EXTRACTED DATA:

□ □ □ □ □ □ □

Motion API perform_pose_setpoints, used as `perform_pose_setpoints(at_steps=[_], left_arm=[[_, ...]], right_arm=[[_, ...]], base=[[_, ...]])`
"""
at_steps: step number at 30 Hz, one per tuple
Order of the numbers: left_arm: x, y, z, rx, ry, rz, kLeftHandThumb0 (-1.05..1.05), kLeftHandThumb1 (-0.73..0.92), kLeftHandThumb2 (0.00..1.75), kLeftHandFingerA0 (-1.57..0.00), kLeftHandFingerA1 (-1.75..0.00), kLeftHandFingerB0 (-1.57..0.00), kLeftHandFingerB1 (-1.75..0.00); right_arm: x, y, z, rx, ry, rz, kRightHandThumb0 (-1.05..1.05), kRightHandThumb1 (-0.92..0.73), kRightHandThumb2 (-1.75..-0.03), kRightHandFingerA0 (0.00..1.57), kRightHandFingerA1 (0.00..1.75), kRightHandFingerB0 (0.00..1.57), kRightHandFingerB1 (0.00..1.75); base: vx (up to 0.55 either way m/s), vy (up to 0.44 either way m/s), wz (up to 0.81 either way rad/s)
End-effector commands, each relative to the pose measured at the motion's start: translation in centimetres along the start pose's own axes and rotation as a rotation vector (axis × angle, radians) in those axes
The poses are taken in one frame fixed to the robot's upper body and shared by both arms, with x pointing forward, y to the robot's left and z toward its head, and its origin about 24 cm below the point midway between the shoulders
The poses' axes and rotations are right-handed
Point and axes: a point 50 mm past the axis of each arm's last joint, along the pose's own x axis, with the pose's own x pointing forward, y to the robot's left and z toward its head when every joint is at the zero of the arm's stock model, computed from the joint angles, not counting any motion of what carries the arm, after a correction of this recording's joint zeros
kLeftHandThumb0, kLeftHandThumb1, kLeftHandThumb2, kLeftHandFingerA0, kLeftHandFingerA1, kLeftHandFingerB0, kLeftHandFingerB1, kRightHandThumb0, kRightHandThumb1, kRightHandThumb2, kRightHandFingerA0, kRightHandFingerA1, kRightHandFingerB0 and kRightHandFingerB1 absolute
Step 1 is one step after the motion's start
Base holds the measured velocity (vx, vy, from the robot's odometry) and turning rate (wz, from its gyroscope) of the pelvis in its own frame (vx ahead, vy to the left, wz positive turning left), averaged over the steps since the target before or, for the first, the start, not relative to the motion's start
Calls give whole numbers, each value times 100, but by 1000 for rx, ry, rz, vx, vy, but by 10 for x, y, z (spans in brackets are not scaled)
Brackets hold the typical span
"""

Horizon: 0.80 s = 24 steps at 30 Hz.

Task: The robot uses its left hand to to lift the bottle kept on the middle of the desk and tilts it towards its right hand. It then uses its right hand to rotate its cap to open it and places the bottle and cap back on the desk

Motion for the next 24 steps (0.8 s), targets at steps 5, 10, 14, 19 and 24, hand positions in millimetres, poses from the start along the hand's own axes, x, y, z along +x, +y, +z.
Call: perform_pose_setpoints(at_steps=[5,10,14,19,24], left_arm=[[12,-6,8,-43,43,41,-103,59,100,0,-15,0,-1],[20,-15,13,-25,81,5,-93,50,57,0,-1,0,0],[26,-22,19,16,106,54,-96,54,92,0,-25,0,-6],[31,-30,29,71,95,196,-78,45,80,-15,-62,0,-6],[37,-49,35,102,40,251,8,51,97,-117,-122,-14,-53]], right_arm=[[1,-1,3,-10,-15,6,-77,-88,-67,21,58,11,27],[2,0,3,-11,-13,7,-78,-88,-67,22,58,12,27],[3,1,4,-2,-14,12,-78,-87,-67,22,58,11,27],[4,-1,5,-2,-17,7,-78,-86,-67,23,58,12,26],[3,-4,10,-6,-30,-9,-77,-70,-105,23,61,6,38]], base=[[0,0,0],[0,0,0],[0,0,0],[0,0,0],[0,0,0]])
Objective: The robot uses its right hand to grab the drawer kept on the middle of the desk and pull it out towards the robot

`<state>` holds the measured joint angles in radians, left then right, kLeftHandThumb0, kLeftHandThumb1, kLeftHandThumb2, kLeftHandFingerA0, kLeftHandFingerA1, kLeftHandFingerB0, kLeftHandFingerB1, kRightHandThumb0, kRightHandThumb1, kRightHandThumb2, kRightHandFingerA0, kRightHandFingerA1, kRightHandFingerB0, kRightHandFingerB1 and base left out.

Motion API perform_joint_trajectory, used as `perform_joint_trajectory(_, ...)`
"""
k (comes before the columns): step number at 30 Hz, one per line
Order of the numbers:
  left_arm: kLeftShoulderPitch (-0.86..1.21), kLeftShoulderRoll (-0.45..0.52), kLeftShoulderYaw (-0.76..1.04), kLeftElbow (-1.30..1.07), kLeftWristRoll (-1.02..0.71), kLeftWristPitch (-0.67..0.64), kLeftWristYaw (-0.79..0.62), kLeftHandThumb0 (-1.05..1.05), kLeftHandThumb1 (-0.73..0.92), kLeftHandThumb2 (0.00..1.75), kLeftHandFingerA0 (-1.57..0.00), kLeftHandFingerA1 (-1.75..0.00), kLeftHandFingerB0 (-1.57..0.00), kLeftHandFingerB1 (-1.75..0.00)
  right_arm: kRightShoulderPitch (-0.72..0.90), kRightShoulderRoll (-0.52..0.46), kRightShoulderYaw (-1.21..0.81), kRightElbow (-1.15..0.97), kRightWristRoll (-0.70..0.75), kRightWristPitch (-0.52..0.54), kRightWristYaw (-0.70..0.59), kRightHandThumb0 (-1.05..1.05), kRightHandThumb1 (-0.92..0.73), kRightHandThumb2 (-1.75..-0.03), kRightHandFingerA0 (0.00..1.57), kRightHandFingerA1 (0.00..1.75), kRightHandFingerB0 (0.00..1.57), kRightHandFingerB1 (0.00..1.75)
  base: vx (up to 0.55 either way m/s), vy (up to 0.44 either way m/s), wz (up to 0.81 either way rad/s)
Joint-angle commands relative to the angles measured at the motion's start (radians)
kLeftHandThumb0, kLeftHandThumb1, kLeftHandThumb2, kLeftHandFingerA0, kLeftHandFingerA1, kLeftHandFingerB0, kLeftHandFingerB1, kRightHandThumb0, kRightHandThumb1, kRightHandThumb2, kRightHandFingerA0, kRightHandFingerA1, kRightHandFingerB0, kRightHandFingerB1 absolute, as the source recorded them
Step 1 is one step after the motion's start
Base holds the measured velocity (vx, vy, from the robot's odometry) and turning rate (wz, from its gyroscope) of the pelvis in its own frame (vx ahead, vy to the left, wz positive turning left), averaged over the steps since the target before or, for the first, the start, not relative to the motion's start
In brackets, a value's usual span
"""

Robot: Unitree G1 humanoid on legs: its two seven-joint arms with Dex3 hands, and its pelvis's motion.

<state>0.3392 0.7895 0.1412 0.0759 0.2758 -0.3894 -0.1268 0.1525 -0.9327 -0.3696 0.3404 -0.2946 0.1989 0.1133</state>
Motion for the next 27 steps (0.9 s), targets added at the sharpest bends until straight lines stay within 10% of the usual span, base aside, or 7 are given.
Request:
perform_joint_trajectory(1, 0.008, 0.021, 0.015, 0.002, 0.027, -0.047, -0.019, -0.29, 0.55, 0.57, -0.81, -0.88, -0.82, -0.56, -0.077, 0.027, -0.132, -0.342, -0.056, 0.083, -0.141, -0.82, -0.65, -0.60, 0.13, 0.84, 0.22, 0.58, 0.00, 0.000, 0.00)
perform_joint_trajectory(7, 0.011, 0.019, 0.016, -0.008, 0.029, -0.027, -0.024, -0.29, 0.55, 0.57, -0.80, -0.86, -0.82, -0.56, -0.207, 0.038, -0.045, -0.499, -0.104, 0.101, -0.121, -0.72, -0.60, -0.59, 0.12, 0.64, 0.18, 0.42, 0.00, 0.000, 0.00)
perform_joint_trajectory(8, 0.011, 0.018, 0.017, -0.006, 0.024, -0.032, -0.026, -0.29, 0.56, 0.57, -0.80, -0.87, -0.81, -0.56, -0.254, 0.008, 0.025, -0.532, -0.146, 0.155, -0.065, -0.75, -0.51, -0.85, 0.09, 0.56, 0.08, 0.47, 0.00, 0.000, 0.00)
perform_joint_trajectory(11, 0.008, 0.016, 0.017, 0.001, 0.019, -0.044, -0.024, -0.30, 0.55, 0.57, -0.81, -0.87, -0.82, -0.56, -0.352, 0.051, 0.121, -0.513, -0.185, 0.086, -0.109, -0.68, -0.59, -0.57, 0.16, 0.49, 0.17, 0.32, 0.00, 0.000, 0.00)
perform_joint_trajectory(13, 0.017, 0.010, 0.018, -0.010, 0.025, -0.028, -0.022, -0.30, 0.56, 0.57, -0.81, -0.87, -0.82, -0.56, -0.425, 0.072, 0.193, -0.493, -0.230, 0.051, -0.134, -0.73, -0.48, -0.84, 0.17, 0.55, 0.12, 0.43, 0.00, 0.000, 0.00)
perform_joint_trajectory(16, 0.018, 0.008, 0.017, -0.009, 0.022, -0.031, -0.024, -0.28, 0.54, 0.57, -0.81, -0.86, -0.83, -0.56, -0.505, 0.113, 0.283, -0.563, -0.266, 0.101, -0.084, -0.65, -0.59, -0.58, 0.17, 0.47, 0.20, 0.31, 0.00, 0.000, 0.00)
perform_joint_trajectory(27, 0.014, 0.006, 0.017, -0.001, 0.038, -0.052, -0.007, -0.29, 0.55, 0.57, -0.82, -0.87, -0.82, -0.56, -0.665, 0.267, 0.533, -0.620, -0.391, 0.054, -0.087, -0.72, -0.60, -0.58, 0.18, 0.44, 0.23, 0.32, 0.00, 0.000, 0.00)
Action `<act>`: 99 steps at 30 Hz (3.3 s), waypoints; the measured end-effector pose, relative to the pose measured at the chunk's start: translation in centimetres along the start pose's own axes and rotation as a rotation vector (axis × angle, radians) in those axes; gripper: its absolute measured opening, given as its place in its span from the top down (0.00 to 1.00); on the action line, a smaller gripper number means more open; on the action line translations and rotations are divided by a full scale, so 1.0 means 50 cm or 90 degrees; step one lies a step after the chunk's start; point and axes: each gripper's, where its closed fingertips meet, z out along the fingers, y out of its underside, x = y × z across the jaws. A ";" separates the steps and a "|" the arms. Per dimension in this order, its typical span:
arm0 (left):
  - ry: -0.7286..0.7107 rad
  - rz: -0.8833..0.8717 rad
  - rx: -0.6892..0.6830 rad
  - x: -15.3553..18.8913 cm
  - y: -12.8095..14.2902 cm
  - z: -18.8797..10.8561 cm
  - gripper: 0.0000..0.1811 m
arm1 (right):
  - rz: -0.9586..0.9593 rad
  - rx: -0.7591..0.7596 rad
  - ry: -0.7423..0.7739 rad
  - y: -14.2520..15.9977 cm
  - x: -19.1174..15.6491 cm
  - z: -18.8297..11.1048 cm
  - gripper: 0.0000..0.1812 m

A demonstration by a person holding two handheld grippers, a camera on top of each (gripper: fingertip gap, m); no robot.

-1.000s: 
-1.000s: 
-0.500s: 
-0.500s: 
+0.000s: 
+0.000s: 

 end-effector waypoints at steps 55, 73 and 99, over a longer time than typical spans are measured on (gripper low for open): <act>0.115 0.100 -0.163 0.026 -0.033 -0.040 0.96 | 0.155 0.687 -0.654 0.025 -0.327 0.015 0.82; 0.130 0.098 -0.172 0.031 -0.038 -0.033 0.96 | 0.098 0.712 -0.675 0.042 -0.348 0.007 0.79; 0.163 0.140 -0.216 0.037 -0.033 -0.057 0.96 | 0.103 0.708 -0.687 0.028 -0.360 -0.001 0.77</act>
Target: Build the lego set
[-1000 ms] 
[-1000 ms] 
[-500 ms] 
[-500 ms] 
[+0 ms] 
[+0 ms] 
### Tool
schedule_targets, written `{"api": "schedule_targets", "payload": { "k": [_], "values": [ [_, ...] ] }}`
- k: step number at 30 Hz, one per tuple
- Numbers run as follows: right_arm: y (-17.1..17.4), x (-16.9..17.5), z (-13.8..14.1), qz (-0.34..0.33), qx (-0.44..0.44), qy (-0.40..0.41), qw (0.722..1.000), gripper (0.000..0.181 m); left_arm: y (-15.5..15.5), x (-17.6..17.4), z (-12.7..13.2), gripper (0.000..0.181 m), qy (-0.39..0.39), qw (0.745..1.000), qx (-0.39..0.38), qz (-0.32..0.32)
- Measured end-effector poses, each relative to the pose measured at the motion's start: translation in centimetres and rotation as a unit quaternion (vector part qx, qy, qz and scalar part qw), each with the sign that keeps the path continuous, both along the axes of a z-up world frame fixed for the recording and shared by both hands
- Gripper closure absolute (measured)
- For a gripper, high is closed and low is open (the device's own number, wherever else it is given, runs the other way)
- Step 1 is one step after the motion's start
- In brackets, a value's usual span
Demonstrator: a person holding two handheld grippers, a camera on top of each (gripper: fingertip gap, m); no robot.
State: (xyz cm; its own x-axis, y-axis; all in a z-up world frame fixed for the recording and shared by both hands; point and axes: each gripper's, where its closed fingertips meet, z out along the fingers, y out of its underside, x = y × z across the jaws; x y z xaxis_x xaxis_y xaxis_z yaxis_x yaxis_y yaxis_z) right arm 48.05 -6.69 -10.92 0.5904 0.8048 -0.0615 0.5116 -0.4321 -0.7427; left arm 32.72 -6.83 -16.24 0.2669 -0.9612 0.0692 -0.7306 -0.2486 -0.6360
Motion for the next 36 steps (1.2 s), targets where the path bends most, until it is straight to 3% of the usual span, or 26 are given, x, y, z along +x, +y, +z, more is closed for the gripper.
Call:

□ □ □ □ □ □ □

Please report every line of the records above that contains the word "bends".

RESULT BELOW:
Motion for the next 27 steps (0.9 s), targets added at the sharpest bends until straight lines stay within 10% of the usual span, base aside, or 7 are given.
Motion for the next 36 steps (1.2 s), targets where the path bends most, until it is straight to 3% of the usual span, or 26 are given, x, y, z along +x, +y, +z, more is closed for the gripper.

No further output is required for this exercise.